Ya viene la suegra FMI. ¡Bienvenida reina!

Publicación: Hace 35 minutos
$output.data
$output.data

Diligentes yernos del país preparan la llegada de la suegra FMI. Después de años de hacerle caras, bocas, pucheros ideológicos y jurar que esa señora jamás volvería a mandar en esta casa, ahora están encerando el piso, acomodando los muebles y escondiendo algunas facturas debajo de la alfombra Twanakota

Parece cuestión de días o semanas. Y la veterana, según se anuncia, podría aparecer con unos USD 2.800 millones bajo el brazo. Por supuesto, nadie la invita por la plata. ¡Qué falta de delicadeza con la doñita! Dicen que vendrá a “bendecir el programa económico”. Curiosa bendición: viene en dólares y probablemente exige carta de intenciones. .

Lo divertido es revisar qué pedía la señora en su Staff Report de 2025 y mirar cómo está quedando la casa boliviana.

Primero pidió abandonar el tipo de cambio fijo y avanzar hacia uno más flexible. ¡Cajjj! Hecho. Después de casi quince años posando inmóvil para la foto en Bs 6,96, el dólar recuperó movilidad propia.

El yerno diligente peinado al agua. Además se lanza una autoelogio. Querida mamita. Por primera vez tenemos un tipo de cambio flexible después de 40 años. Y la señora le responde como quien ya ha vivido muchos años. Pero guay ya tuviste un tipo de cambio flexible entre el 85 y el 2011 estaba bien nomás, el bolín. No lo niegues pues wawita de pecho

También pidió que el Banco Central dejara de financiar alegremente al Gobierno. El Ejecutivo asegura que el BCB ya no será su “caja chica”. Bien, hijitos, pero la suegra probablemente preguntará dónde está el candado institucional y quién tiene las copias de la llave.

Luego vienen los combustibles. El FMI recomendaba desmontar los subsidios generalizados y focalizar mejor la ayuda. Aquí hubo decretos, ajustes y transición. Digamos que limpiaron la cocina, pero todavía queda alguna garrafa subvencionada escondida detrás de la heladera.

Donde la cosa se pone familiarmente incómoda es en el déficit fiscal. El Fondo planteaba llevar el déficit primario hacia 1% del PIB en tres años, metiendo mano al gasto, salarios, impuestos e inversión pública. Ahí Nostradamus ve venir una escena dramática: la suegra acercándose al ropero y los yernos gritando: “¡Ese cajón todavía no, mamita!” Esito falta arreglar reina

También pidió nuevas reglas para atraer inversión privada en minería, hidrocarburos e inversiones. Hay anuncios, proyectos y entusiasmo. Pero varias reformas todavía deben cruzar ese misterioso agujero negro de la física política boliviana llamado Asamblea Legislativa.Y quedan otros cuartos menos arreglados: tasas de interés, supervisión financiera, focalización de la protección social, gobernanza y lucha contra la corrupción.

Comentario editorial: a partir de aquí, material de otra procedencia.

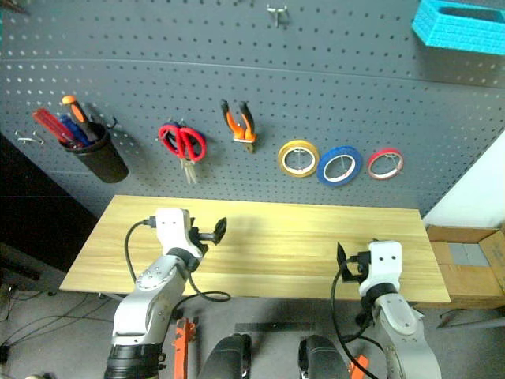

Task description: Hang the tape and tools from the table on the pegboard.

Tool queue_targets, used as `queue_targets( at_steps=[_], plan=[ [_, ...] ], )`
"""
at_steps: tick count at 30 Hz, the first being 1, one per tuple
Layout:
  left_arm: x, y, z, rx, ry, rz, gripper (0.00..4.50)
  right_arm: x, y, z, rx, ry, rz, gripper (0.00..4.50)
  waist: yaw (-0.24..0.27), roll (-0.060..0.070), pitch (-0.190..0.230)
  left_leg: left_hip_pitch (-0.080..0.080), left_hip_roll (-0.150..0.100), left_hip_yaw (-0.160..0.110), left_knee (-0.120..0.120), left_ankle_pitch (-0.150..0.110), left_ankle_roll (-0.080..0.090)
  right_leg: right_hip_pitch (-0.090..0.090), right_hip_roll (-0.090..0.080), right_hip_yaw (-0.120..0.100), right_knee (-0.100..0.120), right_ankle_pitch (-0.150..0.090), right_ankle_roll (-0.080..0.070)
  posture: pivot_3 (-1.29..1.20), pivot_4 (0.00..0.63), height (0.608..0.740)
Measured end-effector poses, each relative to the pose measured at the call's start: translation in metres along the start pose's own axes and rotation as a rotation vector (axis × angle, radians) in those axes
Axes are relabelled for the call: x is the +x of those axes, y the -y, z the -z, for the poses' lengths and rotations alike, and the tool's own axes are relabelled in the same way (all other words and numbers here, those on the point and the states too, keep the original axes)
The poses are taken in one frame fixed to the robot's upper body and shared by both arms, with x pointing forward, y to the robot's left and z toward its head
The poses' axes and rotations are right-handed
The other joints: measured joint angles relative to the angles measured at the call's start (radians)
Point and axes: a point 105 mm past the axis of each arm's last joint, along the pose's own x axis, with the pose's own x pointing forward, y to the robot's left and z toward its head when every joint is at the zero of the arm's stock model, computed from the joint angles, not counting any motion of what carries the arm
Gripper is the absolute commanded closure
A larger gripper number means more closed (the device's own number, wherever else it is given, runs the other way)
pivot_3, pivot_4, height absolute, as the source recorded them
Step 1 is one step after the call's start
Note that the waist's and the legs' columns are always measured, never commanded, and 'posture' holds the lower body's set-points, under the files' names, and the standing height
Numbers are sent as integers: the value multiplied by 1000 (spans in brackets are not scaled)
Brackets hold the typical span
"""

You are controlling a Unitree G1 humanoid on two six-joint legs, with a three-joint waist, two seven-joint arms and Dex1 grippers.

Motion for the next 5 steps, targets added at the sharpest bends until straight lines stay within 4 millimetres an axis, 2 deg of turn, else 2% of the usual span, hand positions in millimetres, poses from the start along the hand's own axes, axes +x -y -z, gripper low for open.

La paradoja es deliciosa: la suegra todavía no llegó, pero varios muebles ya están donde a ella le gustan. Eso no significa que exista ya un programa firmado con el FMI ni que las reformas hayan sido dictadas por Washington.

Significa simplemente que varias recomendaciones de 2025 hoy se parecen bastante a la agenda económica de 2026.

Nostradamus Chávez ve la escena final: llega la veterana, abraza a los yernos, elogia las cortinas, deja los USD 2.800 millones sobre la mesa, se pone lentamente los lentes y pregunta:—Bueno, hijitos... ¿y el déficit fiscal?Uta che!! Achichu diciendo Ahí comienza la verdadera reunión familiar.

PD. Algunos malentretenidos, seguramente sin suegra, preguntan: si al final íbamos a terminar haciendo buena parte de lo que pedía la doñita, ¿por qué no comenzamos hace ocho meses con acuerdo, bendición y platita, en vez de pasarnos todo este tiempo wayronqueando macroeconómicamente? Pero como desde esta trinchera no somos malagradecidos: bienvenida, suegrita FMI; pase nomás, deje muchos dólares y, si fuera posible, pocos pellizcos.